Ultimately, what permits our public institutions to eliminate in-system critics and otherwise stifle the sound of the whistle is not so much those in power, but rather the vast majority of public employees, be they minor clerks, college professors or high school teachers, who by their conspiracy of silence accord those in power the license to do whatever they wish.
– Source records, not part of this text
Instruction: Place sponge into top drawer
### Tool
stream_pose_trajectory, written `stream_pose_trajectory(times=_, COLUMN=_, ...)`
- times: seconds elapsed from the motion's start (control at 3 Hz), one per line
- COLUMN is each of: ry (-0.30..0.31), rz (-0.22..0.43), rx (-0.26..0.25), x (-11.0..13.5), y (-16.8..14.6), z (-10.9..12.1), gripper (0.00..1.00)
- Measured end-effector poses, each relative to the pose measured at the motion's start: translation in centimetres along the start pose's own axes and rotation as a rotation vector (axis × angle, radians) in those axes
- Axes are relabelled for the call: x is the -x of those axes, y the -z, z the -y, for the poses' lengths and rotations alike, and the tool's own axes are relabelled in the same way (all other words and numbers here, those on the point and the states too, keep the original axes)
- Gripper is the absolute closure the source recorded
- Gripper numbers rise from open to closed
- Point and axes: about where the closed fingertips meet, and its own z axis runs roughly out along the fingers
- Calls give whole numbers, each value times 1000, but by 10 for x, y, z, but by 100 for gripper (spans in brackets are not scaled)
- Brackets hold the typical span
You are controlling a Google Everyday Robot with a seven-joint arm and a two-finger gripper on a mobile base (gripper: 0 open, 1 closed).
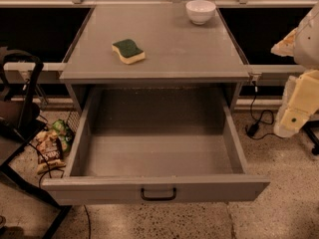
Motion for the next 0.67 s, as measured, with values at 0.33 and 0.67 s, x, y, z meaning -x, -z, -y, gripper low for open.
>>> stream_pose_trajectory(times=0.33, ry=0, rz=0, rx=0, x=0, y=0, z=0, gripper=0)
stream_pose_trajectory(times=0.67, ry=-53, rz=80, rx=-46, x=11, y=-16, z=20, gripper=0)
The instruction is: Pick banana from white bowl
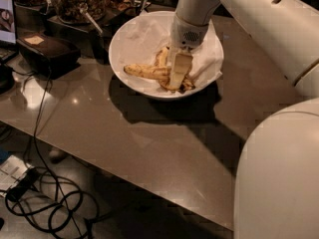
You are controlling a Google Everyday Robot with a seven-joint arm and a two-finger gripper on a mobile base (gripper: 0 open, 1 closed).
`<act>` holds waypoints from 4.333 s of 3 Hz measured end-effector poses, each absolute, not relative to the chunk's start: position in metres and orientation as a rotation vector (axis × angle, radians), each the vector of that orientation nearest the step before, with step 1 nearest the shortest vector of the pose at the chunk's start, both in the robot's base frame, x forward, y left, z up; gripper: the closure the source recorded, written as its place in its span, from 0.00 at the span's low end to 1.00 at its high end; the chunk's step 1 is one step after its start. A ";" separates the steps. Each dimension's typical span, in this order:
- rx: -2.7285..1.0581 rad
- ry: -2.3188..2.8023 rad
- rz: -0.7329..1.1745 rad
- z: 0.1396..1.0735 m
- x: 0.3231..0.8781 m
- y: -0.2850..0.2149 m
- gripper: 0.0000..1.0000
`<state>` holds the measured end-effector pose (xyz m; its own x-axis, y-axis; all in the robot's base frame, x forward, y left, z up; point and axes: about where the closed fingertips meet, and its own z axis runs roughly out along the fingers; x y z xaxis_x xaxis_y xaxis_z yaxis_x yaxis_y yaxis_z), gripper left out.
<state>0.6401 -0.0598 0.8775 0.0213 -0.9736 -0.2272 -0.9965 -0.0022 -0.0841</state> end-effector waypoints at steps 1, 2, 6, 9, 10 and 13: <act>-2.065 2.074 0.172 0.867 0.640 -0.059 0.55; -2.065 2.077 0.171 0.867 0.639 -0.059 0.79; -2.037 1.937 0.170 0.918 0.612 -0.062 1.00; -2.086 1.792 0.205 0.935 0.568 -0.045 1.00; -2.085 1.791 0.209 0.934 0.569 -0.043 1.00; -2.009 1.826 0.264 0.944 0.470 -0.013 1.00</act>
Offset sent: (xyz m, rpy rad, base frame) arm -0.0113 -0.0041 -0.0088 -0.0265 0.0476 -0.0198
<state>0.4701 -0.0134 0.9437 0.1237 -0.9054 -0.4060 -0.9834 -0.0572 -0.1721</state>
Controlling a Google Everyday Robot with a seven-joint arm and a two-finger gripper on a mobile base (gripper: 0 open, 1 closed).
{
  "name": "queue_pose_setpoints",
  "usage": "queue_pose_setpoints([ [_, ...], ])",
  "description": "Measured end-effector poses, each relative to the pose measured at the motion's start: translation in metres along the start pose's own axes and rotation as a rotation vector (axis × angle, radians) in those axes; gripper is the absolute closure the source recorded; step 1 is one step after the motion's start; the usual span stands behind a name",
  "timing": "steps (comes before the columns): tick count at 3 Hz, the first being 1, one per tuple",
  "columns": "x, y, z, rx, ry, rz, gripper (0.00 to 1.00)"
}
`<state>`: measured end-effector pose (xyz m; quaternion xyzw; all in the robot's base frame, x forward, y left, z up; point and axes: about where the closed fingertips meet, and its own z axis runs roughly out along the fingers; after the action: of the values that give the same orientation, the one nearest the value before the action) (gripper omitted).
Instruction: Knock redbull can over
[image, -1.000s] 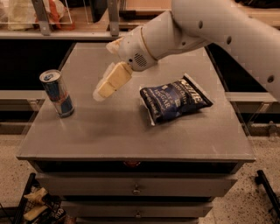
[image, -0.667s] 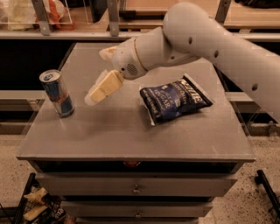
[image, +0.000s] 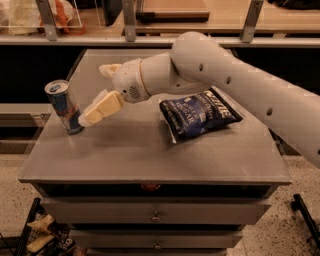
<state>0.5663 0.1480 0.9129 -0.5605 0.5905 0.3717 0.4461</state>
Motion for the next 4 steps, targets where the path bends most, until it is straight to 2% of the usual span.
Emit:
queue_pose_setpoints([
  [1,-0.002,0.004,0.015,-0.005,-0.039,0.001,0.0],
  [3,-0.005,0.017,0.053,-0.048,-0.067,-0.017,0.0],
  [4,-0.002,0.02,0.067,-0.069,-0.072,-0.017,0.17],
])
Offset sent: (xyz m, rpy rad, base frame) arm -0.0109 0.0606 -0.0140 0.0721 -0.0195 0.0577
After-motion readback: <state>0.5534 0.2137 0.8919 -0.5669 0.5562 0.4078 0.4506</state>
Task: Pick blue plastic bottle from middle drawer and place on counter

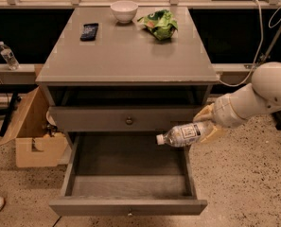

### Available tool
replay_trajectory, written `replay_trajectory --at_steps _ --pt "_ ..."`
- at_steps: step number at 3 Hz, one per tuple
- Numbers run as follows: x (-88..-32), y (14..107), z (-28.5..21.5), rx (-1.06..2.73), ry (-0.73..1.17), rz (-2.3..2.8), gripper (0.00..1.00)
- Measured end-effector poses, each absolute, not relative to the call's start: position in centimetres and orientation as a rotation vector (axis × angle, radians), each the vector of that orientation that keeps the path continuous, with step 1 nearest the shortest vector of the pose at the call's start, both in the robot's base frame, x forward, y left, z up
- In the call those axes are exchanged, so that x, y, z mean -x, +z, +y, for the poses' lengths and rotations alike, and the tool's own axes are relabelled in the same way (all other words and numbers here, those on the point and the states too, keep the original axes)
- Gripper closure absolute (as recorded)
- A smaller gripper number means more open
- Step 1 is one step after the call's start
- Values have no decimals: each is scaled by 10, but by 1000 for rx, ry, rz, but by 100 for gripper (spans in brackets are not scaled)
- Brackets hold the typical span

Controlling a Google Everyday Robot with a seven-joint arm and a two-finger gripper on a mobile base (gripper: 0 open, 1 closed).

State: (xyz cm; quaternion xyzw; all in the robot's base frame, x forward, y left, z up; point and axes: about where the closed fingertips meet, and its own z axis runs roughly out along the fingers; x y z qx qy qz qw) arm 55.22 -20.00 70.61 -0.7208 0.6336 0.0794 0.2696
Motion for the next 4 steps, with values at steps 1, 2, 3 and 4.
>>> replay_trajectory --at_steps 1,2,3,4 --pt "-558 735 -202 1922 210 1643 100" --pt "-571 790 -207 1926 148 1598 100" --pt "-593 843 -211 1893 106 1622 100" --pt "-612 881 -211 1841 83 1680 100"
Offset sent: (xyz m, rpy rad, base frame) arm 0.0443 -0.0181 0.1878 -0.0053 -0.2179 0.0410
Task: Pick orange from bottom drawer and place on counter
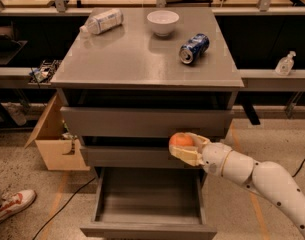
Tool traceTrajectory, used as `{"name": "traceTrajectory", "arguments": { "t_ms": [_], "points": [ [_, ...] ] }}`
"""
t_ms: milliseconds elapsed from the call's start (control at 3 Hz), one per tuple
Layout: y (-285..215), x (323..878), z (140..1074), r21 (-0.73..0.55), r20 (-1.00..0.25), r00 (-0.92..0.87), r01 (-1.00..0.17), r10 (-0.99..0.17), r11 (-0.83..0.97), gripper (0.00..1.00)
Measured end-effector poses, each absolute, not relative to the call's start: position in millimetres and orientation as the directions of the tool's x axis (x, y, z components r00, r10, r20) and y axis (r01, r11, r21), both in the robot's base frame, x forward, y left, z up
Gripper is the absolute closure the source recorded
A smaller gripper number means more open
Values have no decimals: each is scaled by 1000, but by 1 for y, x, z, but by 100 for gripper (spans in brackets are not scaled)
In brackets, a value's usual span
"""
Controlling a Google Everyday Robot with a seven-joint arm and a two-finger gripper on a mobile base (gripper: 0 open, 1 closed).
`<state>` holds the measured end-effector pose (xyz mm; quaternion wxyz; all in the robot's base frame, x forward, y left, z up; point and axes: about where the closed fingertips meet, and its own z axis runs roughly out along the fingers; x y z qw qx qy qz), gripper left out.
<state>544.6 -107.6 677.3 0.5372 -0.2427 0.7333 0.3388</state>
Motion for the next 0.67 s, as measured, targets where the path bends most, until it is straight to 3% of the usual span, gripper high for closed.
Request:
{"name": "traceTrajectory", "arguments": {
  "t_ms": [667],
  "points": [
    [-95, 574, 757, 10, -992, -82, -794, -91, 608, 100]
  ]
}}
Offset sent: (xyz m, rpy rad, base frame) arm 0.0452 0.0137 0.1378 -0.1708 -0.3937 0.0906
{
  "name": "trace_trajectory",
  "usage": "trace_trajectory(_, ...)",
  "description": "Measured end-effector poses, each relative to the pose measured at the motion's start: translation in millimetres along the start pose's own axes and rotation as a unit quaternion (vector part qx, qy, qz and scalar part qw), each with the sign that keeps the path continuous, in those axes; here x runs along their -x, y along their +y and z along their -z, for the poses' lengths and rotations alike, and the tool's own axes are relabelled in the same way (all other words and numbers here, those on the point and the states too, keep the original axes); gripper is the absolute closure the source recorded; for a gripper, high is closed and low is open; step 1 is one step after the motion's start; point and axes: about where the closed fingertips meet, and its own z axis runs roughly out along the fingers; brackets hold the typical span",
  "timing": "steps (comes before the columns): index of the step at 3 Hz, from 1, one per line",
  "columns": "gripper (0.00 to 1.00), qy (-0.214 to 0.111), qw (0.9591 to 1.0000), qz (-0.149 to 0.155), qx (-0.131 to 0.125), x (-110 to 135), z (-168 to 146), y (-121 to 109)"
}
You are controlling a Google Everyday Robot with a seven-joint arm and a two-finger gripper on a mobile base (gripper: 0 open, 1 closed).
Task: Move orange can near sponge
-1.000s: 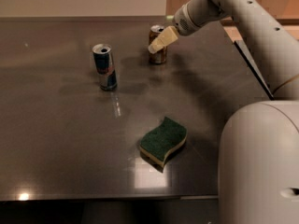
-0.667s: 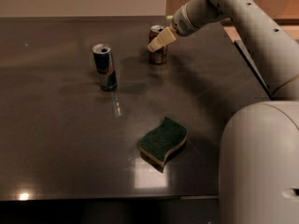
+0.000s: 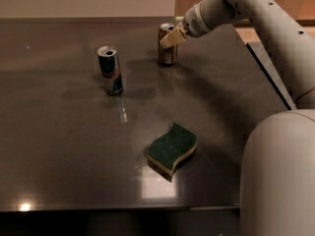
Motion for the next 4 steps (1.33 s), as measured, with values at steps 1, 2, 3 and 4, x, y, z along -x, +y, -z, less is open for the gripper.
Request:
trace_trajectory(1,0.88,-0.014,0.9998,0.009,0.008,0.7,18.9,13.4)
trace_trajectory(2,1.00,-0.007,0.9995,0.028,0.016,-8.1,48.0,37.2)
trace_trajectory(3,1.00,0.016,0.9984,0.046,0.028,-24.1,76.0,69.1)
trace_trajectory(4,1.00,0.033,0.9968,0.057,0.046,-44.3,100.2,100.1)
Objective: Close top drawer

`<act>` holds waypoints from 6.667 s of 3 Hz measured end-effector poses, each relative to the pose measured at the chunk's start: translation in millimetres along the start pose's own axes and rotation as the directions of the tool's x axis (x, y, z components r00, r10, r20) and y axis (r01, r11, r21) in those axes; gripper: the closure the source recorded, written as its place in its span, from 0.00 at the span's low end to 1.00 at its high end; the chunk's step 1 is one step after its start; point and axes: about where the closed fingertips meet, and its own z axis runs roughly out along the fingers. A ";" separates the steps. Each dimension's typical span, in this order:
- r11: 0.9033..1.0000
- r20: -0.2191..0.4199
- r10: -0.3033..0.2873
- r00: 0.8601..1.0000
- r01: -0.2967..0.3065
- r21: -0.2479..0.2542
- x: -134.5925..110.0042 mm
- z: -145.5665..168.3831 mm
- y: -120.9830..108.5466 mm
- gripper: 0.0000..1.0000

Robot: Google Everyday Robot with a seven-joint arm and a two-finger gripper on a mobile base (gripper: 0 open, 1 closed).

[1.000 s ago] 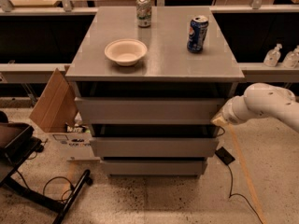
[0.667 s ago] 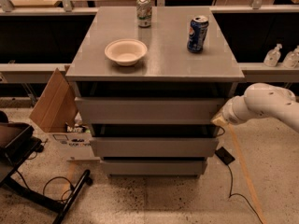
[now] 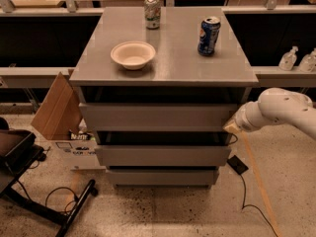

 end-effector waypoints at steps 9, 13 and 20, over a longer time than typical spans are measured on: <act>1.000 0.000 0.000 1.000 0.000 0.000 0.9 -0.8 0.8 1.00; 1.000 -0.018 -0.021 1.000 0.020 -0.024 1.5 0.3 7.3 0.76; 0.942 -0.368 -0.335 0.868 0.306 -0.136 -24.2 -238.2 -24.2 1.00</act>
Offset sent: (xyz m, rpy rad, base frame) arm -0.0264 0.0077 -0.0162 0.0036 0.1021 0.0721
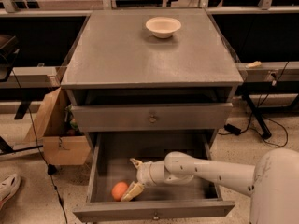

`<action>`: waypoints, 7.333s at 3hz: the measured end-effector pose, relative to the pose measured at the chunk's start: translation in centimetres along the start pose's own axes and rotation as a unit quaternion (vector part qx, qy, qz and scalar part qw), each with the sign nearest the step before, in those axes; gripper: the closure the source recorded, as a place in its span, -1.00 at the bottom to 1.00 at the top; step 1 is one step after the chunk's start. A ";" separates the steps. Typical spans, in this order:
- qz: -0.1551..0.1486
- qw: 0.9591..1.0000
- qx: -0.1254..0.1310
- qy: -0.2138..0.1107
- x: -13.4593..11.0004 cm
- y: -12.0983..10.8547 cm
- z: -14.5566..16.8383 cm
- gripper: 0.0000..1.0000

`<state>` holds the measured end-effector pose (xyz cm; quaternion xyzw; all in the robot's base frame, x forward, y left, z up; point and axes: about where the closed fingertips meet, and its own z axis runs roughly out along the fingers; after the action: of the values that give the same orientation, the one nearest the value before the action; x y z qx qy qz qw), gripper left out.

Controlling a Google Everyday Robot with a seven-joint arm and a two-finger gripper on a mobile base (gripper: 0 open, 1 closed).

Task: Pick orange from middle drawer and place on counter

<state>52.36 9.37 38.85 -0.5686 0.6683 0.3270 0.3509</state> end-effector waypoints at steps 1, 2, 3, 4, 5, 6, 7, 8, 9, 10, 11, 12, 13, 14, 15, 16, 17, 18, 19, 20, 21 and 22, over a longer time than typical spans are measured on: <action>0.004 1.000 0.023 -0.005 0.3 0.4 1.0 -0.67; 0.010 0.999 0.030 -0.005 1.1 1.4 2.9 -0.60; 0.010 1.000 0.026 -0.004 1.4 1.8 3.4 -0.62; 0.008 1.000 0.022 -0.008 1.6 2.1 3.8 -0.30; 0.004 1.000 0.021 -0.016 1.4 2.1 4.0 0.17; -0.007 0.999 0.026 -0.029 0.3 1.8 3.1 0.62; -0.034 0.998 0.028 -0.039 -2.5 1.7 0.2 1.00; -0.069 0.997 0.022 -0.031 -7.1 2.2 -4.1 1.00; -0.113 0.993 0.028 -0.015 -13.1 3.0 -9.1 1.00; -0.144 0.988 0.049 0.003 -19.7 3.4 -13.4 1.00; -0.169 0.981 0.090 0.028 -27.1 1.9 -16.7 1.00; -0.202 0.967 0.141 0.058 -35.4 -0.4 -18.8 1.00; -0.243 0.944 0.200 0.094 -41.5 -3.2 -22.0 1.00; -0.281 0.919 0.244 0.131 -46.4 -5.2 -22.2 1.00; -0.276 0.918 0.251 0.133 -46.0 -5.8 -23.0 1.00; -0.264 0.915 0.271 0.139 -45.0 -7.3 -25.2 1.00; -0.226 0.911 0.308 0.152 -42.3 -12.2 -29.3 1.00; -0.172 0.910 0.341 0.159 -38.1 -17.1 -31.8 1.00; -0.129 0.909 0.366 0.153 -35.2 -20.6 -33.2 1.00; -0.110 0.903 0.389 0.147 -34.9 -22.4 -35.0 0.64; -0.096 0.899 0.406 0.137 -35.9 -22.6 -37.2 0.16; -0.077 0.902 0.406 0.122 -36.1 -22.7 -38.4 -0.31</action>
Offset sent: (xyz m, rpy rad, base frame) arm -0.0126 0.0169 -0.0256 0.0107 -0.0289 -0.0888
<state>74.93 -6.74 89.02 -0.4619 0.7348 -0.0723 0.4914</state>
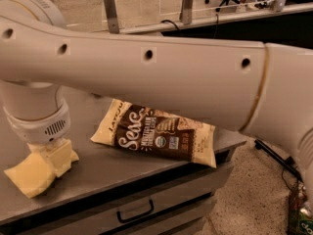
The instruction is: Pick sponge
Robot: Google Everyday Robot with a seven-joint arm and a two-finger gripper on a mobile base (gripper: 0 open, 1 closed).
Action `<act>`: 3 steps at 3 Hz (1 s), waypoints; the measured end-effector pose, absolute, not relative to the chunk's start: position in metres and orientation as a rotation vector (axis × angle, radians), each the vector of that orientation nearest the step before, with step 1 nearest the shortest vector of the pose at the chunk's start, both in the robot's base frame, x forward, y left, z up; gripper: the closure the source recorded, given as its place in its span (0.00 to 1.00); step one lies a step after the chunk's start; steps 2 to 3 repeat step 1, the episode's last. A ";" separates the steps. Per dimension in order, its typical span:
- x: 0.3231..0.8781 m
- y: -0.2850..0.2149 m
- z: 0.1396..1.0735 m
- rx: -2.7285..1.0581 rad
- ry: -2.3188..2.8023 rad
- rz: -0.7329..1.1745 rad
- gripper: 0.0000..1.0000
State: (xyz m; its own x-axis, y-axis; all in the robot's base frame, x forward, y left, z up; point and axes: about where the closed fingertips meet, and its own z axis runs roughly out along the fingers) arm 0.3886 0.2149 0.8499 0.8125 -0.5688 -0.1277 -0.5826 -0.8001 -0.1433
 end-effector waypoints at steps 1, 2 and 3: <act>0.382 0.196 0.869 -2.784 0.924 0.150 1.00; 0.382 0.196 0.869 -2.784 0.924 0.150 1.00; 0.382 0.196 0.869 -2.784 0.924 0.150 1.00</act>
Offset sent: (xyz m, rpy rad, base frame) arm 0.0000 0.0000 0.0000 0.0000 0.0000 0.0000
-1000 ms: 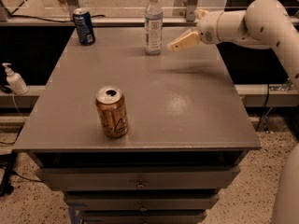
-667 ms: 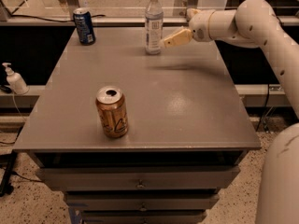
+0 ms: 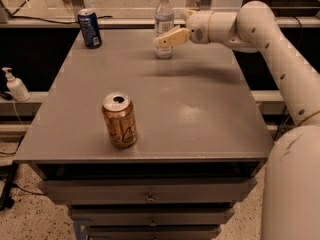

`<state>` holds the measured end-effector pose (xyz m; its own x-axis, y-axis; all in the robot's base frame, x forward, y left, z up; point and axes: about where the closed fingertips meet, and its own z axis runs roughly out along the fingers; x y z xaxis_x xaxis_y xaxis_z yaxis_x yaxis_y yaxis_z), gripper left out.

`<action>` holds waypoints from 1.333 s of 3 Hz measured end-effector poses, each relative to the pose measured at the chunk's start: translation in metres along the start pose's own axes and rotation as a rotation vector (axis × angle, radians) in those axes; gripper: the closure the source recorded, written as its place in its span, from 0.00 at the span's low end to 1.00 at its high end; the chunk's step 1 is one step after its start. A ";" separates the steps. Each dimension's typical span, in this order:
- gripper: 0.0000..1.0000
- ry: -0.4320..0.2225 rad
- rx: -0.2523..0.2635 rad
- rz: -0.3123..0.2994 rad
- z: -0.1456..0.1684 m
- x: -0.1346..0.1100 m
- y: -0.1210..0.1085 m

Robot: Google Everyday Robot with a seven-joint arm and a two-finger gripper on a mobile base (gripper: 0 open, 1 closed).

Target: Knock blue plastic bottle over

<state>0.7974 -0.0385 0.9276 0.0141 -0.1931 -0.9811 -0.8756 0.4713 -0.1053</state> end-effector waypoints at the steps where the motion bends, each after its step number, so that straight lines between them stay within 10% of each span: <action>1: 0.00 -0.069 -0.090 0.004 0.020 -0.019 0.019; 4: 0.00 -0.144 -0.232 0.020 0.029 -0.037 0.054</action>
Offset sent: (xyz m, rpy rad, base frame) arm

Those ordinary functionaries, be they clerks, public college professors or high school teachers, who would remain silent in the face of injustice or gross ineptitude do so because America’s schools have succeeded all too well inculcating the team-player mentality such that staunch Thoreauvian individualism has become for the most part but an American myth.
Indeed, the effectiveness of the process of socialization, coupled with the specter of blacklisting and the absolute necessity of obtaining letters of recommendation from those in power if one wishes to remain marketable or employable, have resulted in the reduction of would be in-system critics to that of an endangered species. If in fact Brian Martin, president of Whistleblowers Australia, was right when he stated “dissent is vital to building a free and democratic society” (Thought & Action, spring 1998), is not American democracy in danger? The following is an account of an experiment in free speech carried out in an effort to confirm the above, that is, that in-system critics of public institutions will generally be punished and that a conspiracy of silence will generally prevail. The experiment was performed at a twice-designated national Blue-Ribbon high school in Massachusetts, a state whose public educational system has recently received national attention because politician’s decided to make education a platform issue and because six out of ten college graduates, many from the state’s public colleges, who took the new state teacher certification test failed it. John Silber, chairperson of the state’s Board of Education underscored that “a high school senior should have been able to pass this” (The New York Times 9/13), confirming that something was seriously rotten in the state educational system.
I was hired to teach Spanish at the high school as a mid-year replacement. My new employers had been less than honest with me. First, during the interview, the superintendent of schools had mentioned he liked to be “frank” and would like me to be “frank.” Looking at my resume and scholarly publications, he mentioned that “intuition” had told him that I must have had problems with my chairperson, implying that on paper I should have gotten tenure at the state college, my previous employer. In reality, “intuition” had nothing to do with it, for my former employer had told him what had happened... in violation of a legal settlement we’d struck. One of my references, a chairperson at that college, was certain about that, though would not be willing to testify because he was in the midst of courting the college president and otherwise team-playing.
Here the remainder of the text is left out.